Chiefs and people of South Tongu district in the Volta Region have expressed apprehension on the proposed onshore and offshore exploration of oil in the Keta Delta Block. According to them, if production eventually begins in the Keta Delta Block, it would affect the environment and invariably, impact on their livelihood.
They made these concerns known during an open forum at the Public Hearing on the Keta Delta Block on Wednesday, June 7.
Aside the dangers to their environment, there was the fear that they might not profit from the proceeds of the oil when production starts for which reason they wished government revoked the license given to an oil firm, Swiss African Oil Company for exploration.
Mama Ku-Agbi III, Queen mother of Fieve Agorkpo in her submission said it is likely that in case the production starts and issues arrive, solutions may take forever to come.
According to her, Lower Volta (Tonguland) had a precedent where during the construction of the Akosombo Dam decades ago, people lost their homes among other impacts yet promises made to her people then still remained unfulfilled.
Mr.
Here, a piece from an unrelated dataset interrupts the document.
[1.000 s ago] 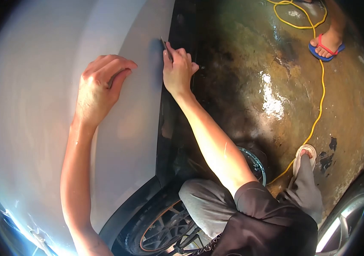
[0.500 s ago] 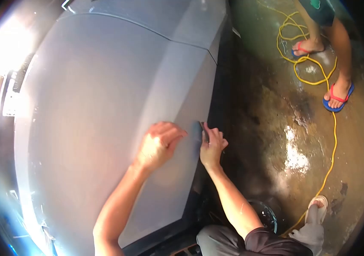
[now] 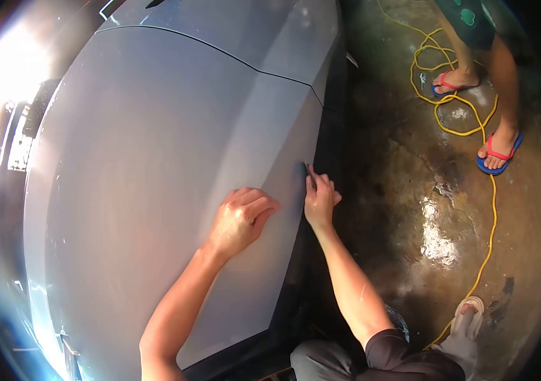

Kodzo Agbenor-Efunam, Deputy Director, Oil and Gas at the Environmental Protection Agency (EPA) in his response iintimated that the EPA is on the side of the people and will not condone any bad practices when production eventually commences. He said the Agency has regulations structured to conserve the environment and the lives of people and so will monitor strictly to enforce compliance by the Company.
He explained that EPA’s presence in the area for the Public Hearing was to take community members through processes involved in the oil and gas exploration and drilling and to listen to their concerns for consideration.
He disclosed that the hearing was to precede Swiss Oil Company’s seismic survey to assess if oil can be found for commercial production. He said, it is likely that after exploration, oil will not be found for production to begin in the first place, and assured that the public will be engaged at every stage of the process to ensure their concerns are resolved before any production.
Chairman of the independent panel on the Keta Delta Block, Prof. Sandow Mark Yidana, Department of Earth Science at the University of Ghana reassured that aside the monitoring body, EPA, there are other institutions and organisations that will focus their attention on the Keta Delta Block to ensure strict monitoring of activities there.
Earlier, Public Hearing was held at Ketu South and Keta municipalities where representatives from EPA, Ghana Petroleum Commission and the Forestry Commission took their turns to make presentations.
The 5-day Public Hearing continues at Ada-Foah, Ada East District on Thursday and ends at Keta ICT Centre next day with a meeting with the media, NGOs, civil society organisations, etc.
The Public Hearing which is in accordance with the Environmental Assessment Regulations 1991, LI 1652 (Regulation 17) to elicit concerns and expectations from citizens has become necessary after government in 2016 gave license to the oil firm to explore for oil in the Keta Delta Block.